◆ AIM OF THE TASK ◆
Once the line with "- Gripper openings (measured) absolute" is found in the data, output it and each following line exactly, up to and including the line with "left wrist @", and nothing before or after.

◆ RAW DATA ◆

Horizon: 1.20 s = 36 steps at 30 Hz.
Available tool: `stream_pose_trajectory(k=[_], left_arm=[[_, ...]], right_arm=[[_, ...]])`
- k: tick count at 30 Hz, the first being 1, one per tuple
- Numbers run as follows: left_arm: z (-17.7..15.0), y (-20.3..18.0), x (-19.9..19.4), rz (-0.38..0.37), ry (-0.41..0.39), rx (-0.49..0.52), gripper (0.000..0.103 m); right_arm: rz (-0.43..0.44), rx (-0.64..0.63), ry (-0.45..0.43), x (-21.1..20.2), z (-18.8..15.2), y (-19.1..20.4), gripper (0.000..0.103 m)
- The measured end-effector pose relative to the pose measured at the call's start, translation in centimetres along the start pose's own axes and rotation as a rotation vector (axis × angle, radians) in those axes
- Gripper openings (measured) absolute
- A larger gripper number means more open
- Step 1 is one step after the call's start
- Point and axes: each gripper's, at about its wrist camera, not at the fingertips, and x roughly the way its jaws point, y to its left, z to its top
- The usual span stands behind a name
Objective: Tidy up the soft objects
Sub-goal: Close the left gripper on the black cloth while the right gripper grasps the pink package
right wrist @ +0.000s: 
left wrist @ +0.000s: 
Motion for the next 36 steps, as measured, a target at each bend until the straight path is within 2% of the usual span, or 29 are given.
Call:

◆ WORKED SOLUTION ◆
- Gripper openings (measured) absolute
- A larger gripper number means more open
- Step 1 is one step after the call's start
- Point and axes: each gripper's, at about its wrist camera, not at the fingertips, and x roughly the way its jaws point, y to its left, z to its top
- The usual span stands behind a name
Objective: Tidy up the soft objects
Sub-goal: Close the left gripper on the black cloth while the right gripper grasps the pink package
right wrist @ +0.000s: 
left wrist @ +0.000s: 

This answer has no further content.